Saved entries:
☆ ☆ ☆ ☆ ☆

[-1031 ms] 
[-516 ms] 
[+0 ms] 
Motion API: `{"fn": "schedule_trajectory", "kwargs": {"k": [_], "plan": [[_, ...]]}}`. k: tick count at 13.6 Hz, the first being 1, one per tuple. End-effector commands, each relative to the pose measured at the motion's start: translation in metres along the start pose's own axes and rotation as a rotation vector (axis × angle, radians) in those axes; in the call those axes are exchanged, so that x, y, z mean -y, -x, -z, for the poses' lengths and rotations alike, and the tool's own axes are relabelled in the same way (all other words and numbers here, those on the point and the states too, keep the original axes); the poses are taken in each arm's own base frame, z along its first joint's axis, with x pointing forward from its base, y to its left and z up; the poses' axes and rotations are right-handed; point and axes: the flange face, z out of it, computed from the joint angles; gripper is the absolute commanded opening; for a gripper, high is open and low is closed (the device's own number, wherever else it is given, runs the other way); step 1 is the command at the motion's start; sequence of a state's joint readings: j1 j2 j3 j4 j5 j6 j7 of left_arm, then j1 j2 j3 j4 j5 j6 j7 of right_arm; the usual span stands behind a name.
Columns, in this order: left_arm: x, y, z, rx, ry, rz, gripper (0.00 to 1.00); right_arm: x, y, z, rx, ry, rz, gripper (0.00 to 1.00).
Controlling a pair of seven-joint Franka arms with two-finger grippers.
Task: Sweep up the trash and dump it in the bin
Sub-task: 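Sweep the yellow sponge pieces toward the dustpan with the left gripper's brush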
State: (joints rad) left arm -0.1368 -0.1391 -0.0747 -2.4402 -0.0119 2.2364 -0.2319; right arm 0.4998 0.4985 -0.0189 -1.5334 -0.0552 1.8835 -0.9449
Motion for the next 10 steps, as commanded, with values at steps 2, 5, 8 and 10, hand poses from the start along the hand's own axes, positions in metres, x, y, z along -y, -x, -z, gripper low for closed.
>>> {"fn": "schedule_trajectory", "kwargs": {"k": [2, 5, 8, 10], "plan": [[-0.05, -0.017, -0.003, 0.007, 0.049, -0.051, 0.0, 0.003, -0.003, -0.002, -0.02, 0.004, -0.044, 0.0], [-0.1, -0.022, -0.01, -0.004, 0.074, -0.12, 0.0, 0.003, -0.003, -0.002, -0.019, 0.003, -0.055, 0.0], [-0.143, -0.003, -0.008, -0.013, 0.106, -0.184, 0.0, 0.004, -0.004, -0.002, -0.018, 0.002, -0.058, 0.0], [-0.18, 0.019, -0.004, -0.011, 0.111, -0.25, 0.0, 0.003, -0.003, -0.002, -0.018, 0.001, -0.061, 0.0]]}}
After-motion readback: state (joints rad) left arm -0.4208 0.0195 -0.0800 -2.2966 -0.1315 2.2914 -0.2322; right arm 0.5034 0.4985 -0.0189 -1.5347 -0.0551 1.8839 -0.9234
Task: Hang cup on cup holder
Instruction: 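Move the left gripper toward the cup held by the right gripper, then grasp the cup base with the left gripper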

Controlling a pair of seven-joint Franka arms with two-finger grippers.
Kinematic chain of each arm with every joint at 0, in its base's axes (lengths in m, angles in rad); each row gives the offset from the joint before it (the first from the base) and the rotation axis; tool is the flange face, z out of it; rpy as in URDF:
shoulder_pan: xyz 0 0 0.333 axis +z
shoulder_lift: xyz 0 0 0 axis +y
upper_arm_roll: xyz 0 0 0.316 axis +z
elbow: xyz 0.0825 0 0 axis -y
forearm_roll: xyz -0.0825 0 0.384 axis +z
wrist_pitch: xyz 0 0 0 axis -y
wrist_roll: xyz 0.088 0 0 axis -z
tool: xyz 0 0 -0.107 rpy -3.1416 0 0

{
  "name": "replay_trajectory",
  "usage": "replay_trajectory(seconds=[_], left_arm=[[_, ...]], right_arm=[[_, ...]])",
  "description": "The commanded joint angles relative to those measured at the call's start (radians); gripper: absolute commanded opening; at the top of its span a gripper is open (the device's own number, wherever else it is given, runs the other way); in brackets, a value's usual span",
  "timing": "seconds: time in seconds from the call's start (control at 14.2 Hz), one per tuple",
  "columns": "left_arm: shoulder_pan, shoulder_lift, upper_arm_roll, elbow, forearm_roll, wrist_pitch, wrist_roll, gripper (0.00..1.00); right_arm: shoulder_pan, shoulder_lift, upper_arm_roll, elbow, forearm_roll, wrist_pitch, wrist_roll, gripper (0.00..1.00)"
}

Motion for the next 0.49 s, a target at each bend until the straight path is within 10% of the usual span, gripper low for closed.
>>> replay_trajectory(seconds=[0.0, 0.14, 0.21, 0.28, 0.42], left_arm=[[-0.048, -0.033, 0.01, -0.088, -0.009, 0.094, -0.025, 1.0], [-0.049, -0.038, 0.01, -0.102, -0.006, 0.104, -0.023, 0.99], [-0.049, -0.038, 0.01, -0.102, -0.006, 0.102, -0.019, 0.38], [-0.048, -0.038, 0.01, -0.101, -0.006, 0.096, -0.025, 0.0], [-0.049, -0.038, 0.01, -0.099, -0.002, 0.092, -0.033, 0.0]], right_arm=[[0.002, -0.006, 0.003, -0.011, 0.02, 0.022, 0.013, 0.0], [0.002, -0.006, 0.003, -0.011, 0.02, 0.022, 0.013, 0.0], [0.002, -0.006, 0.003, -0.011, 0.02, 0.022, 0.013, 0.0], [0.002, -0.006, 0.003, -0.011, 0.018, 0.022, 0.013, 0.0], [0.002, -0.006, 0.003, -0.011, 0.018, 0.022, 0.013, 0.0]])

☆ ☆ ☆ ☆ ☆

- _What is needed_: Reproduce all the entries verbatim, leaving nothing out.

- _Answer space_:
[-1031 ms] 
[-516 ms] 
[+0 ms] 
Motion API: `{"fn": "schedule_trajectory", "kwargs": {"k": [_], "plan": [[_, ...]]}}`. k: tick count at 13.6 Hz, the first being 1, one per tuple. End-effector commands, each relative to the pose measured at the motion's start: translation in metres along the start pose's own axes and rotation as a rotation vector (axis × angle, radians) in those axes; in the call those axes are exchanged, so that x, y, z mean -y, -x, -z, for the poses' lengths and rotations alike, and the tool's own axes are relabelled in the same way (all other words and numbers here, those on the point and the states too, keep the original axes); the poses are taken in each arm's own base frame, z along its first joint's axis, with x pointing forward from its base, y to its left and z up; the poses' axes and rotations are right-handed; point and axes: the flange face, z out of it, computed from the joint angles; gripper is the absolute commanded opening; for a gripper, high is open and low is closed (the device's own number, wherever else it is given, runs the other way); step 1 is the command at the motion's start; sequence of a state's joint readings: j1 j2 j3 j4 j5 j6 j7 of left_arm, then j1 j2 j3 j4 j5 j6 j7 of right_arm; the usual span stands behind a name.
Columns, in this order: left_arm: x, y, z, rx, ry, rz, gripper (0.00 to 1.00); right_arm: x, y, z, rx, ry, rz, gripper (0.00 to 1.00).
Controlling a pair of seven-joint Franka arms with two-finger grippers.
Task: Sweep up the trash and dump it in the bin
Sub-task: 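Sweep the yellow sponge pieces toward the dustpan with the left gripper's brush
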State: (joints rad) left arm -0.1368 -0.1391 -0.0747 -2.4402 -0.0119 2.2364 -0.2319; right arm 0.4998 0.4985 -0.0189 -1.5334 -0.0552 1.8835 -0.9449
Motion for the next 10 steps, as commanded, with values at steps 2, 5, 8 and 10, hand poses from the start along the hand's own axes, positions in metres, x, y, z along -y, -x, -z, gripper low for closed.
>>> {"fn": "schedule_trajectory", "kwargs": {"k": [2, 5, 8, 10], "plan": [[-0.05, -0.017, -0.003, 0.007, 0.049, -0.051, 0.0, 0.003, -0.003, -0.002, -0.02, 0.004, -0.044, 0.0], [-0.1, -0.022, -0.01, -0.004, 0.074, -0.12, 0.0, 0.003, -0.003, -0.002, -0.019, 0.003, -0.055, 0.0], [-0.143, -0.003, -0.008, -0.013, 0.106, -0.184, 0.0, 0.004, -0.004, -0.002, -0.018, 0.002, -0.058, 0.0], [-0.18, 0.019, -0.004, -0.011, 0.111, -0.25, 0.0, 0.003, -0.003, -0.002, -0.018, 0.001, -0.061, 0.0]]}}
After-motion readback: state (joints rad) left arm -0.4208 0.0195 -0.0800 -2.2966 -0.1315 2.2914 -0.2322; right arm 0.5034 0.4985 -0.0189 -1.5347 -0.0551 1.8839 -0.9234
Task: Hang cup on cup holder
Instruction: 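Move the left gripper toward the cup held by the right gripper, then grasp the cup base with the left gripper
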
Controlling a pair of seven-joint Franka arms with two-finger grippers.
Kinematic chain of each arm with every joint at 0, in its base's axes (lengths in m, angles in rad); each row gives the offset from the joint before it (the first from the base) and the rotation axis; tool is the flange face, z out of it; rpy as in URDF:
shoulder_pan: xyz 0 0 0.333 axis +z
shoulder_lift: xyz 0 0 0 axis +y
upper_arm_roll: xyz 0 0 0.316 axis +z
elbow: xyz 0.0825 0 0 axis -y
forearm_roll: xyz -0.0825 0 0.384 axis +z
wrist_pitch: xyz 0 0 0 axis -y
wrist_roll: xyz 0.088 0 0 axis -z
tool: xyz 0 0 -0.107 rpy -3.1416 0 0

{
  "name": "replay_trajectory",
  "usage": "replay_trajectory(seconds=[_], left_arm=[[_, ...]], right_arm=[[_, ...]])",
  "description": "The commanded joint angles relative to those measured at the call's start (radians); gripper: absolute commanded opening; at the top of its span a gripper is open (the device's own number, wherever else it is given, runs the other way); in brackets, a value's usual span",
  "timing": "seconds: time in seconds from the call's start (control at 14.2 Hz), one per tuple",
  "columns": "left_arm: shoulder_pan, shoulder_lift, upper_arm_roll, elbow, forearm_roll, wrist_pitch, wrist_roll, gripper (0.00..1.00); right_arm: shoulder_pan, shoulder_lift, upper_arm_roll, elbow, forearm_roll, wrist_pitch, wrist_roll, gripper (0.00..1.00)"
}

Motion for the next 0.49 s, a target at each bend until the straight path is within 10% of the usual span, gripper low for closed.
>>> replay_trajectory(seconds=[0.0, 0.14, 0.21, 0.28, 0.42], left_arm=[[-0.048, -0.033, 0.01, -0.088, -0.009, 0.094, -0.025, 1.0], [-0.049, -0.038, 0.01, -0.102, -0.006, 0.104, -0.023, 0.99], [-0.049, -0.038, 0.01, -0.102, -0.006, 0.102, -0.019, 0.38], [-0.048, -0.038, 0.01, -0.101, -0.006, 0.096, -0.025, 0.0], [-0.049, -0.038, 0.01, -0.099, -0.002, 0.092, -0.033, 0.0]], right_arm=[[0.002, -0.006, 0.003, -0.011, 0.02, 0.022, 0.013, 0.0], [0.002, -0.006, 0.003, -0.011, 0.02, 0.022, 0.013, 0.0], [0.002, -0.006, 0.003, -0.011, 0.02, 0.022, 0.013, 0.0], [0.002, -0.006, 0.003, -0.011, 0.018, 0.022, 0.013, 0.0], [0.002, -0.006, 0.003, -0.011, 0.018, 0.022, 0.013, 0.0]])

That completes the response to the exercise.